By creating a clone 69 that would run only as far as the camp, the mayor hopes to placate residents, including students, the elderly and housewives who also depend on the route while not excluding Roma from public transport altogether. One young woman, was was described as a “blonde haired Moldovan” spoke to local newspaper La Stampa and described the moment a gang of Gypsies boarded the bus she was travelling on: “Everyone was attacked. They punched the ticket machine. Then they got on the bus and stuck a knife to my cheek… if it wasn’t for the bus driver, I don’t know how it would have ended”.

Others have reported being spat upon, having had their hair cut off, and having mobile phones and bags stolen. The mayor announced to cheers at the meeting: “Two lines, one for us and one for them”, but insisted “It’s not racism, it’s just a way to solve a problem that has gone on for too long”.

Although some opposition politicians in the town have taken to twitter to call the move “indecent”, the move isn’t far enough for some. One resident said any money spent on giving facilities to violent gypsy gangs was too much: “They should have to walk, it’s too much to give them their own bus. We’re throwing money out of the window for people who don’t deserve anything”.

A local councillor for the Italian Brotherhood party, a new eurosceptic right-wing group also objected to the use of taxpayer Euros: “The public transport route dedicated to gypsies will be paid for with public money. If people who have committed crimes and harassed law-abiding citizens want to use the bus, they will have to comply with the law. You do not create a ‘bus of lawlessness’ where non-Roma (gypsies) not allowed”.

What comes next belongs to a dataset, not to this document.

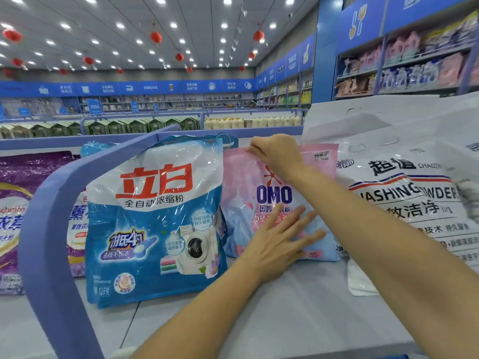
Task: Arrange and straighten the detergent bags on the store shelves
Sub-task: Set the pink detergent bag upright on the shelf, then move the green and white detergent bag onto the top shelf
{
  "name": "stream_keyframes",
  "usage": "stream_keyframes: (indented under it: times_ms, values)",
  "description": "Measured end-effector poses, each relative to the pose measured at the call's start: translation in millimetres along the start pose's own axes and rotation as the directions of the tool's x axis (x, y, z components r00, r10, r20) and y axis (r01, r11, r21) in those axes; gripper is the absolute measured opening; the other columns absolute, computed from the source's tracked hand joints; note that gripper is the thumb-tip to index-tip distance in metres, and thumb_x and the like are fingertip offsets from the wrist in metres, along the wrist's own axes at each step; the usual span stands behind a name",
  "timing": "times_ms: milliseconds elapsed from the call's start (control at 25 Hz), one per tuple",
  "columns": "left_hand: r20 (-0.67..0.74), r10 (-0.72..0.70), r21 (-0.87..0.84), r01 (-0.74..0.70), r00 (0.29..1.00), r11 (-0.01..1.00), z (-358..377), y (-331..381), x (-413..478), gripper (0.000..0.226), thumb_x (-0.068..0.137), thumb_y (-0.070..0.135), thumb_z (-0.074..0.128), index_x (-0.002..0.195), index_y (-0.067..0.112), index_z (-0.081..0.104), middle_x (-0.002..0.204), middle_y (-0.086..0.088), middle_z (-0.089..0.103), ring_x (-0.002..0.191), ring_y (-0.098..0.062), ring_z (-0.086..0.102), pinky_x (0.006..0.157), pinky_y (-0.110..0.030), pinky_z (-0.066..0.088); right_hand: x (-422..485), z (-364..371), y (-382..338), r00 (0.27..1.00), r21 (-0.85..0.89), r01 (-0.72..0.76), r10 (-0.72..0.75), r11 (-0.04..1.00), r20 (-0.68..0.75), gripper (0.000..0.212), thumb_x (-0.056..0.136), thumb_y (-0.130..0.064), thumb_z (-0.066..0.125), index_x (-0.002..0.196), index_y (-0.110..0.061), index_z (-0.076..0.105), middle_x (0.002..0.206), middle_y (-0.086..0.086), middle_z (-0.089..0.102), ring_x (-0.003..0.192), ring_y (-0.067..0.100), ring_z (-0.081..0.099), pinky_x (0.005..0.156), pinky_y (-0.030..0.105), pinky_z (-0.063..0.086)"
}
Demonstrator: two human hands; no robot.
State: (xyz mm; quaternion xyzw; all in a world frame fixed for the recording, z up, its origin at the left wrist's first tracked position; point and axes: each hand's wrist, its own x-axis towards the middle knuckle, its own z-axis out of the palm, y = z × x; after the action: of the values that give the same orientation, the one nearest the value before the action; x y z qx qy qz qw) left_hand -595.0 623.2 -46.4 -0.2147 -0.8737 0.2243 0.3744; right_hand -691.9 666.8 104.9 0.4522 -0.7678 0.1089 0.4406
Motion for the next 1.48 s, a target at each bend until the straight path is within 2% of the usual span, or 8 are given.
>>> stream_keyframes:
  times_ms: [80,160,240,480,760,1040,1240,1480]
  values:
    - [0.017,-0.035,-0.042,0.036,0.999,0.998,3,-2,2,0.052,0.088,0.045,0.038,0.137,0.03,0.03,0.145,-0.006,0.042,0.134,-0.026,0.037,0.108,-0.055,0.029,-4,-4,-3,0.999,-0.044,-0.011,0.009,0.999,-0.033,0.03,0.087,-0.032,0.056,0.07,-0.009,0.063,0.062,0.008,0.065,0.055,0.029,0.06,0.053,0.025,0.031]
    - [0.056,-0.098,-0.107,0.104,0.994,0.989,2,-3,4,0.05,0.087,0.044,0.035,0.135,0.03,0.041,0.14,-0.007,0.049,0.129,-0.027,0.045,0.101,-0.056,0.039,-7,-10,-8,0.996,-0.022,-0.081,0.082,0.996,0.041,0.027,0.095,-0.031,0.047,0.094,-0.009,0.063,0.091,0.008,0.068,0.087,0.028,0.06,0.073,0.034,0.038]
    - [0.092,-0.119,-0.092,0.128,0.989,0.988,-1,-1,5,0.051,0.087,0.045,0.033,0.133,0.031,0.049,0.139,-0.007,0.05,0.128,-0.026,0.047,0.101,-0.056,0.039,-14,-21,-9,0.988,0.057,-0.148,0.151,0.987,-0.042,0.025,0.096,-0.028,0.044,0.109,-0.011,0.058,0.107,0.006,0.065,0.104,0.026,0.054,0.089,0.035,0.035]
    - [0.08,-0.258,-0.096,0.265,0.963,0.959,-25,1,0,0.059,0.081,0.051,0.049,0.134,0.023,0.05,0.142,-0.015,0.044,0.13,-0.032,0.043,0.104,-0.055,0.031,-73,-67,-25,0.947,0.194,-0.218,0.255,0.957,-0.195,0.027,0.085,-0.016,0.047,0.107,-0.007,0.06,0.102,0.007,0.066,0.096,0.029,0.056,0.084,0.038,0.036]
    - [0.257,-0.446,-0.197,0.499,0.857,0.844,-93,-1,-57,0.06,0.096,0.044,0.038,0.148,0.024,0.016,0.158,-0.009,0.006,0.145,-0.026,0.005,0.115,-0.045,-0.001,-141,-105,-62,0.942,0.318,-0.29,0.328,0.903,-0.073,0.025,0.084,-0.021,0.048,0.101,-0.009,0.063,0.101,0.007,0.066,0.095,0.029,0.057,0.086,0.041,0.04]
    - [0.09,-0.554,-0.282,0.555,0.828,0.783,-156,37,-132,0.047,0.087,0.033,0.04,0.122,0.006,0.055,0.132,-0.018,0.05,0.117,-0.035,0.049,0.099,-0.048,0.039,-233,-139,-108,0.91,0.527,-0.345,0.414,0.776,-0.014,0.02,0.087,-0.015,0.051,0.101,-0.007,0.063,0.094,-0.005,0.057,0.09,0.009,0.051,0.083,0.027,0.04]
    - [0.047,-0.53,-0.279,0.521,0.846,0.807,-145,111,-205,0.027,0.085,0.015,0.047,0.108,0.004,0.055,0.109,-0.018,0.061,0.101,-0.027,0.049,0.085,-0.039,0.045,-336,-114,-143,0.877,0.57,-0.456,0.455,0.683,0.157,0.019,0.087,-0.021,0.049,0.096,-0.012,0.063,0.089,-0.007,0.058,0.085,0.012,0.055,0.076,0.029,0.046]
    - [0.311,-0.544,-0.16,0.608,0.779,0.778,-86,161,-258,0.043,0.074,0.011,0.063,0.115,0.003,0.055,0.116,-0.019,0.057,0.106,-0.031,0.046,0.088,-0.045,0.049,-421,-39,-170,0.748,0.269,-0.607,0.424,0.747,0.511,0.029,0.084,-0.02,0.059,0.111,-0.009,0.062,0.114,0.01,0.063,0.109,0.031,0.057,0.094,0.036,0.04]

This is the second time in a week Italy’s buses has hit international news. Breitbart London reported last Thursday on an incident in Rome, where a young woman was thrown off a bus. The woman, a 26 year old Guinea national was beaten and accused of having Ebola before being ejected by a family. Although her home nation is one of the hardest hit Ebola countries, it is thought she had not visited in some years and was no Ebola risk.